#### Exercise details:
Pictures do not belong in the copy. Output exactly the lines from the one containing "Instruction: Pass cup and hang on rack" to the end of the listing below.

--------------------------------

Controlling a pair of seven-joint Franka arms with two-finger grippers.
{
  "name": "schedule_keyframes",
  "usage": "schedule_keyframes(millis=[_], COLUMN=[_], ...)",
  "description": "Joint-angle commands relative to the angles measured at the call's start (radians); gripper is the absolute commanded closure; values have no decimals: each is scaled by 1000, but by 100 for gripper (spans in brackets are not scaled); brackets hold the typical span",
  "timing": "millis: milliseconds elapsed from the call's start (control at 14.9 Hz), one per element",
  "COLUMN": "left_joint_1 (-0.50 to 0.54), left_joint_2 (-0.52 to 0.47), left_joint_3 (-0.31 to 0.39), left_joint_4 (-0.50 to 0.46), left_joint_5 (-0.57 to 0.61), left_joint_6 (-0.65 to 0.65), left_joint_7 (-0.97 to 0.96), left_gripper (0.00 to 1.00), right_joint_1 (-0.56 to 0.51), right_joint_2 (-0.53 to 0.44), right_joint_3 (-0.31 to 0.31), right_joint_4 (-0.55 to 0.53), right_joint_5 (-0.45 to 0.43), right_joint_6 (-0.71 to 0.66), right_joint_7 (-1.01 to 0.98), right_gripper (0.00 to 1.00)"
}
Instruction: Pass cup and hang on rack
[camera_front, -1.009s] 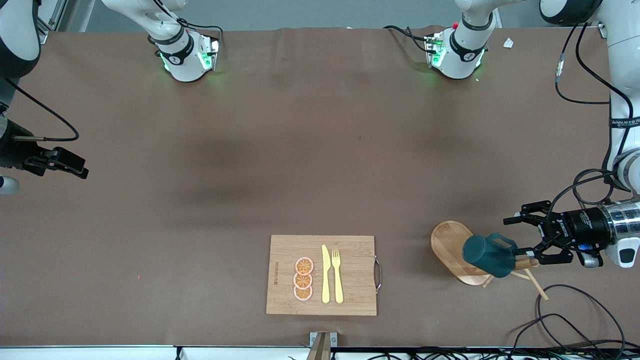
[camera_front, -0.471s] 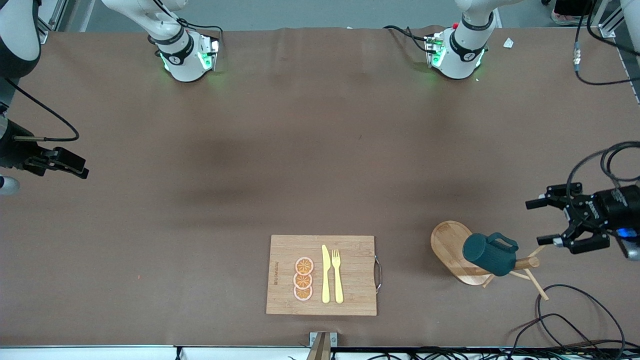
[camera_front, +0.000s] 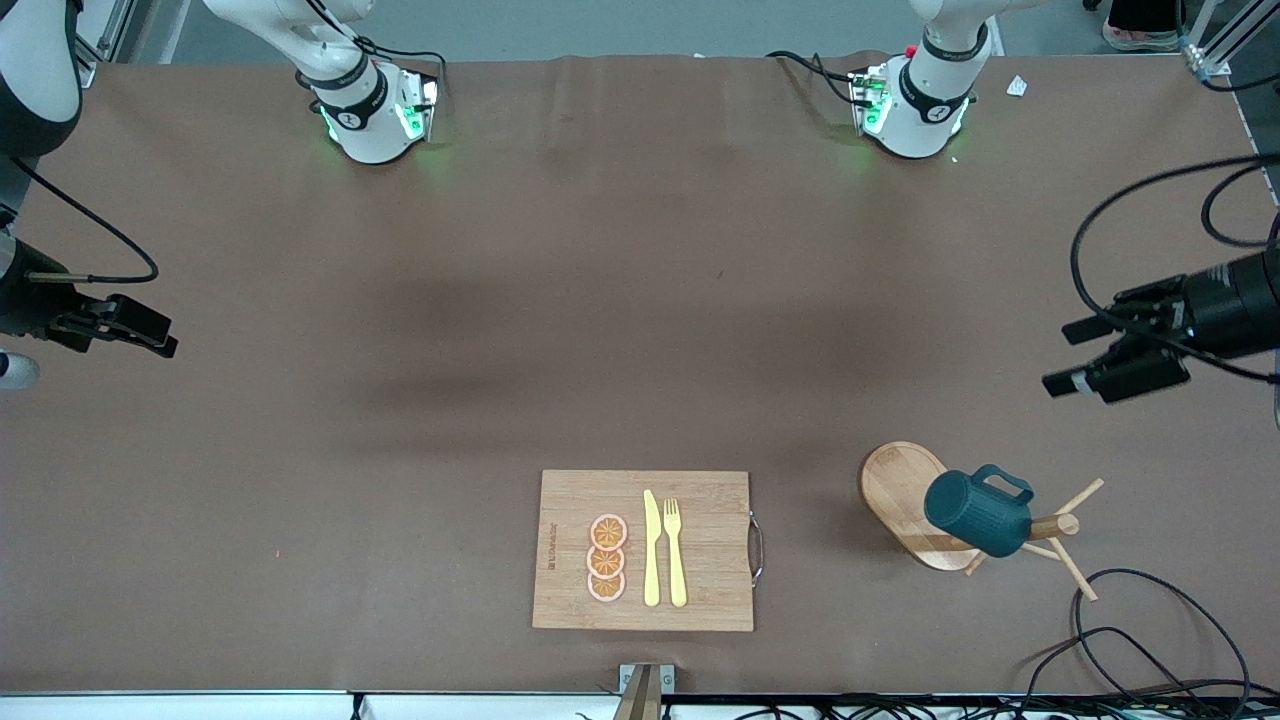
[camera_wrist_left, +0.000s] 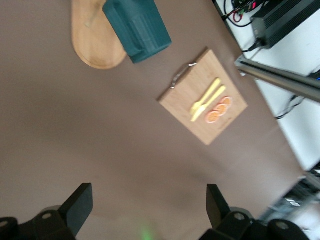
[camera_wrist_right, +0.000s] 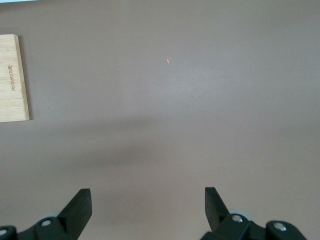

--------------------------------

#### Answer for the task:
Instruction: Pass cup and hang on rack
[camera_front, -1.009s] 
[camera_front, -0.471s] 
[camera_front, +0.000s] 
[camera_wrist_left, +0.000s] 
[camera_wrist_right, +0.000s] 

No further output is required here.